I have been building log (aromatic red cedar) furniture for a while now. Mostly large, unfinished, half log benches and straight(ish) 4-5" log/stick furniture. I am pretty good at carving tenons with a heavy machete and a draw knife since I really don't care for the look of tenons made with cutters. So far most everything I have ever made sold within days so I figure I ain't to horrible at it.

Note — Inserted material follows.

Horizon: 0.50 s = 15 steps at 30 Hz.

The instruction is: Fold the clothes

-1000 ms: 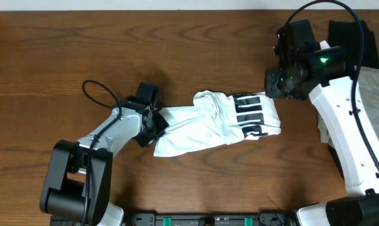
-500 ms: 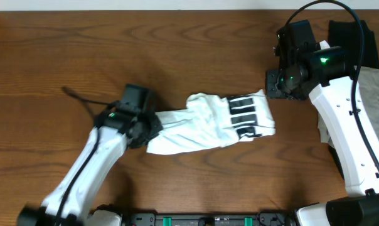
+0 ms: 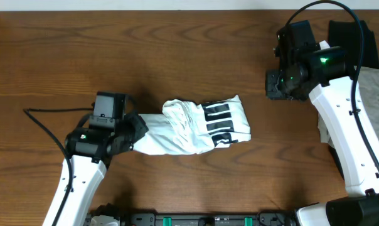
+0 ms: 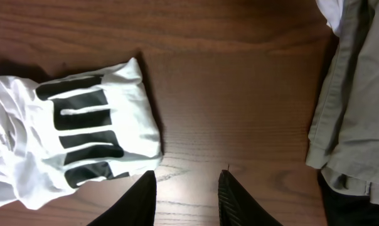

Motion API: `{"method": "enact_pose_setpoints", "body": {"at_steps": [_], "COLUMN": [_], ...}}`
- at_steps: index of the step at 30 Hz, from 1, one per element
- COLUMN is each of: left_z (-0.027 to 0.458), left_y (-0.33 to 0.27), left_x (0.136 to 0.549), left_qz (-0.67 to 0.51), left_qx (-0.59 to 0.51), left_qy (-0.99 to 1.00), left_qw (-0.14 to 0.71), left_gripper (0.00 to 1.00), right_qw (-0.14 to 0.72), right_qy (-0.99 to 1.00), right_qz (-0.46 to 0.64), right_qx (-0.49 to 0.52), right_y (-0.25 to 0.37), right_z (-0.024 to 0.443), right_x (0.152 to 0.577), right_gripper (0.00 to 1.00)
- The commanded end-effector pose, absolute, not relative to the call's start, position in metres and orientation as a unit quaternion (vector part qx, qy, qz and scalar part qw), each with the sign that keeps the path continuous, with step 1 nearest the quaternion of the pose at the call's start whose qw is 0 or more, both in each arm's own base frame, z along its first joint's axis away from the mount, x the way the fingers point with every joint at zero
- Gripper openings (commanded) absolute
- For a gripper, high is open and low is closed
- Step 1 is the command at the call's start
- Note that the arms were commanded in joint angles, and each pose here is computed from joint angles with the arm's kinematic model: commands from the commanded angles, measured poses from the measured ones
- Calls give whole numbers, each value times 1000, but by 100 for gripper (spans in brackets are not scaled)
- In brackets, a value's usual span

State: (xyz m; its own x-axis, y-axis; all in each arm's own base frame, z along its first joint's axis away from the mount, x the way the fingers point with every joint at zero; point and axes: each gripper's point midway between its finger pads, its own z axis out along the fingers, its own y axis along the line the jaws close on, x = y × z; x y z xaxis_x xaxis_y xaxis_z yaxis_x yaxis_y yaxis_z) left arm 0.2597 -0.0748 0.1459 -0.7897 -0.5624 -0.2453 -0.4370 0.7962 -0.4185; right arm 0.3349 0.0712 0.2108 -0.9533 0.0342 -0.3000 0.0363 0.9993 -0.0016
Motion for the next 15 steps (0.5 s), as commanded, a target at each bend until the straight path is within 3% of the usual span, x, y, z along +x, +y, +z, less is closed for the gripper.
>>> {"method": "enact_pose_setpoints", "body": {"at_steps": [1,6,15], "left_z": [191,204,155], "left_y": [-98,-151,-235], "left_x": [278,286,280], "left_qz": [-211,-247,-236], "left_qx": [-213,-115,49], "left_qy": [923,925,944], "left_qw": [239,266,224], "left_gripper": [6,6,6], "right_qw": [161,154,149], "right_qy": [987,988,978], "right_qz": [-10,-11,-54], "right_qx": [16,28,135], "right_y": [66,65,44], "right_z": [216,215,215], "right_x": [333,330,322], "right_gripper": [31,29,26]}}
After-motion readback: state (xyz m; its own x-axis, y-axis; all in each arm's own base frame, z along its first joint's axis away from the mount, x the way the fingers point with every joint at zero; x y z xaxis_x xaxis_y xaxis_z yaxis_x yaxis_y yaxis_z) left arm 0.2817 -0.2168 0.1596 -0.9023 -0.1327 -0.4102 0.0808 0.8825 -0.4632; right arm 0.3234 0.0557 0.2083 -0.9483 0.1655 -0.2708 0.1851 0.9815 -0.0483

I have had a great old, backwoods, fur faced, hillbilly teachin me how to do this an so far it's worked out very well. Now I would like to graduate into makin more stuff out of crooked logs and branches but he just shakes his head an thinks I am crazy for wanting to. The thing I find hardest to do is getting the holes drilled correctly. Compound curves in each piece I am trying to join just makes it extremely difficult thus far.

It there is one thing I loath, its ruining a piece with a hole drilled at an incorrect angle. Especially after I went through the hassle of pickin it out, harvesting it, luggin it home, (often on my back), peeling it and so on. Of course the stuff I do ruin can always be used on somethin else or for firewood but that doesn't really make me feel better when stuff doesn't fit together.

Does anyone have any advice on drilling and assembling one curly-q branch/log into others? I have see many pictures on the net of chairs, swings, bed frames and such where every single piece of material is crooked and twisted an different form all the others with angles goin off in every direction. Not the air nailed, willow, stuff but the Mortise an tenon stuff. I have had a little success with it but I am still ruining stuff as well. Any advice or links to videos showing how to do this more accurately and consistently?

Please refrain from shakin yer head an tellin me I am crazy for wanting to make this stuff, or I'll photoshop your last project into a crooked, warped poorly finished, catastrophe and re post it! > 

Sincerely 
DAve


----------



## juniorjock (Feb 3, 2008)

I don't think any one here is going to say you're crazy. Especially if they know anything about what you're doing. Depending on where you try to sell that kind of stuff, you can make a fortune. I don't have an answer for you and just in case none of the LJ's know, check out http://www.arboristsite.com/
I know someone on this site will be more than happy to share their knowledge.
-JJ


----------



## Zuki (Mar 28, 2007)

How about posting a pick of what you are trying to do. A visual would be great.


----------



## splitlogjock (Sep 14, 2007)

Dave,
Here is the tenon cutter setup I use and a link to the internet company (Bosworth Tools) I used. All total it was about $1000 (including the cutters). 
http://www.bosworthtools.com/catalog/item/1719130/4229336.htm


----------



## hObOmOnk (Feb 6, 2007)

1. Use a drill press
2. Use a jig to guide your drill

Get this DVD from Lee Valley:

Lee Valley


----------



## dennis (Aug 3, 2006)

Good luck…thats why we call it art. Call me if you figure it out.


----------